Sometimes people frame marriage as a drag on a man's potential success. But what I've found has been the complete opposite.
Without my wife's support, I wouldn't be nearly as successful and probably wouldn't have started this new career in media.
Before I met my wife, I was either single or in somewhat unhealthy relationships with women who didn't fully accept me, nevertheless willing to risk their comforts to support my ventures. Even when my wife was my girlfriend, she went above and beyond to support me.
Summer of 2020, I had this crazy idea to write a book and when I told her what I wanted to do, she supported it coming to life. Every day I would write a couple pages, send it to her to read while commuting to work on the train and she would give me feedback and encouragement.
Having a long-term project like this where you could quit at any time, it's easy to give up on it since there are no real expectations or obligations of completing it. Having my wife there as daily confirmation that what I was doing was the right move was immeasurable.
Mind you, what I was writing about could be viewed as controversial and I never told my employer what I was doing. I didn't know if I'd lose my job, friends, or family behind writing how I truly felt. It was a major risk and my wife never hesitated taking that risk with me.
My wife isn't highly political and doesn't always agree with my stances but that has never interfered with our relationship or made her question supporting what I'm doing. If anything, that made her get closer to me to understand my perspective better.
When I started getting public attention, she'd move her schedule around for me to do interviews or write without interference. When I started appearing on television, she'd bring me shopping for more fashionable outfits & to the dentist to get my teeth repaired.
There were conferences that I would attend where I would sell copies of my books and my wife would transform into a competitive saleswoman selling every copy of my book. She compelled people to buy the book because of how much she believed in its message and author.
My wife was the one who pushed me to quit my job and take a leap of faith into writing and media as a full-time venture. She's never wavered on that decision, even during some of the more difficult months economically because she believes in me and my ability to be successful.
There hasn't been a single person who has met her who didn't fall in love with her personality, prompting them to remind me how blessed I am to have her by my side. Especially being in professional circles with other married couples, she has only been a net positive in my career.
The problem isn't the institution of marriage but who you decide to marry. If you choose the right person for the right reasons, who possesses qualities that are beneficial to your life and believes in you, then you will experience the same blessings I have.

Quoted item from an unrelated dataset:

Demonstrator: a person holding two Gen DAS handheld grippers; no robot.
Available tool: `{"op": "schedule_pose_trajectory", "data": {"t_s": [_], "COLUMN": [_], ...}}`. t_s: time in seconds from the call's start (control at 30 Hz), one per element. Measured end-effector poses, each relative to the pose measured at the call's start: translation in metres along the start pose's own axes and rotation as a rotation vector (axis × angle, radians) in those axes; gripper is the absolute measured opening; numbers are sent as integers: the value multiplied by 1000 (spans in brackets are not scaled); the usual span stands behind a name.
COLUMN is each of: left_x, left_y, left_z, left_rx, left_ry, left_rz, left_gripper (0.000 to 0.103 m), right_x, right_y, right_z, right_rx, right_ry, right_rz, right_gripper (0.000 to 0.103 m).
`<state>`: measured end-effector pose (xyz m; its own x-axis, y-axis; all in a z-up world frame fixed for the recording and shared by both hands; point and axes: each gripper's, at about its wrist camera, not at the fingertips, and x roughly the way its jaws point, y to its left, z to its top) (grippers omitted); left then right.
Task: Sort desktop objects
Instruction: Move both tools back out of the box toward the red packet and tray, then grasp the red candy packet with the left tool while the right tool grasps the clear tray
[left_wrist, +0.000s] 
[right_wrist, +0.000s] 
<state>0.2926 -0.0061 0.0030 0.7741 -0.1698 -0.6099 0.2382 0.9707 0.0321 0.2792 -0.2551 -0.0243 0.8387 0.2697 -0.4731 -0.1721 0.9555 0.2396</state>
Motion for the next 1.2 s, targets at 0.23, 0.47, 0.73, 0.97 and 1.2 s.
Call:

There are too many people who marry the person they've been consistently dating because it's "time to do so" rather than seeking out an individual who meets your criteria as a forever partner with the intention of marriage.
My wife showed me before we were even married that she was always going to stand beside me, no matter the ups or downs. Every relationship is a risk and she saw that I was a risk worth taking.
There is nothing better than being with someone who will always ride with you.
I love reading about the nuts and bolts of your happy relationship. Know you both have to work hard at it (relationships are hard!). I recommend this blog to others and I especially hope the young ones subscribe because you are such a how-to-do-it model for them personally as well as professionally.
Well, Mr. Coleman, I'm hoping you'll forgive my framing it this way, but I've recently been pondering the way we men sometimes fail to pay attention to certain things.
So you happened to find a smart and wise woman who coincidentally was willing to put up with you. I'm suggesting that the fact that she's also a world-class beauty, might very well be a message of sorts from God. Recent events in my own life have directed my musings in this direction.
It seems like a message of "you're a dude and that means I gotta whack you upside the head sometimes to get your attention. Just to be sure I now HAVE your attention, I'm gonna deliver my message by means of someone capable of HOLDING your attention."
Anyway, that's my latest theory about why I seem to go along so heedlessly for periods of time. If that shoe fits you also, by all means lace it up.
These things you've persevered in because of that lovely lady's support, advice and encouragement, appear to be meaningful aspects of your destiny. If you're already being mindful about feeling gratitude for God's mercy and blessings, maybe you really didn't need a whack upside the head. If that's the case, you're already doing what you're supposed to be doing and her sharing her life with you is a different kind of blessing.
When it comes down to getting whacked upside the head, there definitely appears to a "different strokes for different folks" element involved.